The HHS Office for Civil Rights (OCR) issued a bulletin on COVID-19-related use and disclosure of protected health information. The guidance addresses a variety of disclosure options, including treatment, public health, those involved in an individual’s care, prevention of a serious and imminent threat, and media. While these are not new concepts, OCR’s bulletin places these HIPAA concepts in the context of COVID-19.
Public Health Disclosures
Under HIPAA, covered entity health care providers may disclose PHI about individuals who have been exposed to, or are suspected of having contracted, COVID-19 to public health authorities authorized by law to receive such information for preventing or controlling the spread of disease. However, providers should consult applicable authority under state law before relying solely on HIPAA as authorizing a permissive disclosure. Some states have mandatory public health reporting obligations. Further, reporting obligations and options may vary depending on whether the subject individual is a patient, workforce member who is not a patient, or workforce member who is also a patient.

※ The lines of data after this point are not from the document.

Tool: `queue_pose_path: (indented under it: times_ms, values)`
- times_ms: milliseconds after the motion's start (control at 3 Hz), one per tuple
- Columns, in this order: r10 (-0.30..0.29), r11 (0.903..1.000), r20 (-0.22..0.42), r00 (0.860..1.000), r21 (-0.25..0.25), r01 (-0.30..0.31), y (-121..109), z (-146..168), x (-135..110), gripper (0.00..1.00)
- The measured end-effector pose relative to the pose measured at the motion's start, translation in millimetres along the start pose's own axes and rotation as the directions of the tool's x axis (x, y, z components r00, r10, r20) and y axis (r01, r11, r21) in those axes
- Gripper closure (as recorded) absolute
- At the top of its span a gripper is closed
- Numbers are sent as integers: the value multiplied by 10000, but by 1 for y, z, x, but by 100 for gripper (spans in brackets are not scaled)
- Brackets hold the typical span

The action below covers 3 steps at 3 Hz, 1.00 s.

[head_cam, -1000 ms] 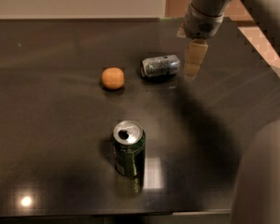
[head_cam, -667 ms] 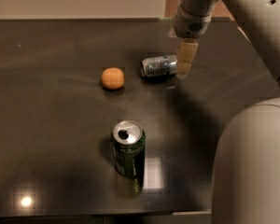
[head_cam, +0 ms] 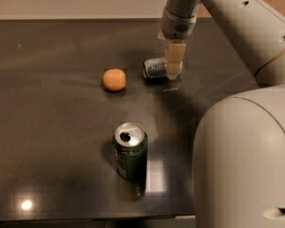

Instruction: Place 7up can upright

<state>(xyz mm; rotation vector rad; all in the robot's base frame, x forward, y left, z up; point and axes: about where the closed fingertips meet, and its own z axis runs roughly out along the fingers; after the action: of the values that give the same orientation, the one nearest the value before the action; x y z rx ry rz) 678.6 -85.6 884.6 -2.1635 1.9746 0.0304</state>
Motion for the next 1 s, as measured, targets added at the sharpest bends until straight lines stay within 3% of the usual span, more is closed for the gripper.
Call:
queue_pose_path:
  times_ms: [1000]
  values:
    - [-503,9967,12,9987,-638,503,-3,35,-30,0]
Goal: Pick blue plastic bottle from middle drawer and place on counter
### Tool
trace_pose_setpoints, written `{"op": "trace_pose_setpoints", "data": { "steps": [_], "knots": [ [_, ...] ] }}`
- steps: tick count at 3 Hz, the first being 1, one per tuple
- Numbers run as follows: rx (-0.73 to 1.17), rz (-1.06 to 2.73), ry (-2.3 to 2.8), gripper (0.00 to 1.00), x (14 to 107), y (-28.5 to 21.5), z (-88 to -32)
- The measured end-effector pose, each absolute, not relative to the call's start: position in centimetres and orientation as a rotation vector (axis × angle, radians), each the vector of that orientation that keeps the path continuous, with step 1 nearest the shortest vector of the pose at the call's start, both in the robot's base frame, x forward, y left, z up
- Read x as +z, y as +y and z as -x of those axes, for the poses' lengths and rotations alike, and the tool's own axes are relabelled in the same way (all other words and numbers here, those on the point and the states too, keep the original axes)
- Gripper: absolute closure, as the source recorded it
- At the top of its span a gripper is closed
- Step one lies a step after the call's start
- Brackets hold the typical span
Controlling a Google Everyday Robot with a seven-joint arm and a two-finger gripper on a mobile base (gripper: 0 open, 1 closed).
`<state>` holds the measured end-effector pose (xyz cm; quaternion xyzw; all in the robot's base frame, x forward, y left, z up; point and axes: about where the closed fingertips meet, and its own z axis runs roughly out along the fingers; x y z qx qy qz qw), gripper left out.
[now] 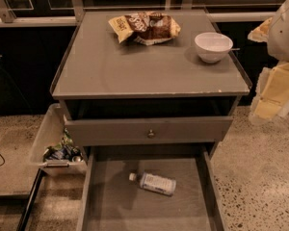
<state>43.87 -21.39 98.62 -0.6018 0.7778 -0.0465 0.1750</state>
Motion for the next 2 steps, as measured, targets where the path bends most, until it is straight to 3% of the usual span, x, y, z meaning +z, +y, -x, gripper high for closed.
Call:
{"op": "trace_pose_setpoints", "data": {
  "steps": [2],
  "knots": [
    [-0.13,1.695,2.207,0.0,97.54,-21.5,-44.14]
  ]
}}
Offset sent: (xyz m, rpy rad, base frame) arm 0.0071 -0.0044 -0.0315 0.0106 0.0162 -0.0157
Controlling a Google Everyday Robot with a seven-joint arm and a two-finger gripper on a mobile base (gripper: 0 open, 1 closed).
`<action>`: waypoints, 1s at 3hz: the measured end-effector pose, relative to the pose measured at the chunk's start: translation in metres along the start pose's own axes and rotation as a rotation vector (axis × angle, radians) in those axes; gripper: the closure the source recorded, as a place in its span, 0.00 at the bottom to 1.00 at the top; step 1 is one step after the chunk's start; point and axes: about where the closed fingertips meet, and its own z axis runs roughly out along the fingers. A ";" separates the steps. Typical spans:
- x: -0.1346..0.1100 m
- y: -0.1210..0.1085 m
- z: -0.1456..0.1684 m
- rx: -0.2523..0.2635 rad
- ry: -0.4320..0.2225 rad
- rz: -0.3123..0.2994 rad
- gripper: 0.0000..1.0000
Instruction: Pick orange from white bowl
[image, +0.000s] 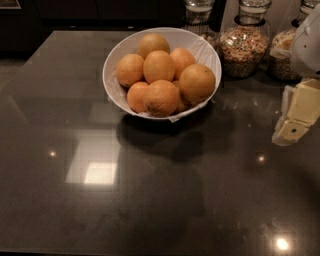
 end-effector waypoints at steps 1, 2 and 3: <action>0.000 0.000 0.000 0.000 0.000 0.000 0.00; -0.011 -0.010 0.005 0.024 -0.023 0.006 0.00; -0.030 -0.028 0.015 0.034 -0.059 0.020 0.00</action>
Offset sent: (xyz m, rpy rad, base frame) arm 0.0319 0.0199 -0.0051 0.0442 -0.0474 -0.0097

For permissive reporting to public health authorities, covered entity providers should limit disclosures to minimum necessary information (e.g., information needed by the public health authority to conduct activities to prevent or control the spread of COVID-19). In addition, public health disclosures are not excluded from accounting of disclosures obligations, so covered entity providers should be prepared to record and supply individuals with required accounting information.
First Responder Access
On March 24, OCR issued guidance outlining how providers may disclose health information about an individual infected with or exposed to COVID-19 to law enforcement, paramedics, and other first responders (in addition to public health authorities) without patient authorization. The guidance outlines disclosures for treatment purposes, when first responders may be at risk of infection, and provides additional specific examples related to EMS and 911 call centers. The guidance also reminds providers of the general obligation (with limited exceptions) to limit disclosures to minimally necessary information.
State Law Still Applies
The HIPAA limited waiver and emergency situation do not, without more, waive state privacy laws. While the waiver allows some flexibility with HIPAA compliance, we are still waiting to see if state regulators will take any action to waive state privacy obligations (either those that mirror HIPAA or those that are more protective than HIPAA).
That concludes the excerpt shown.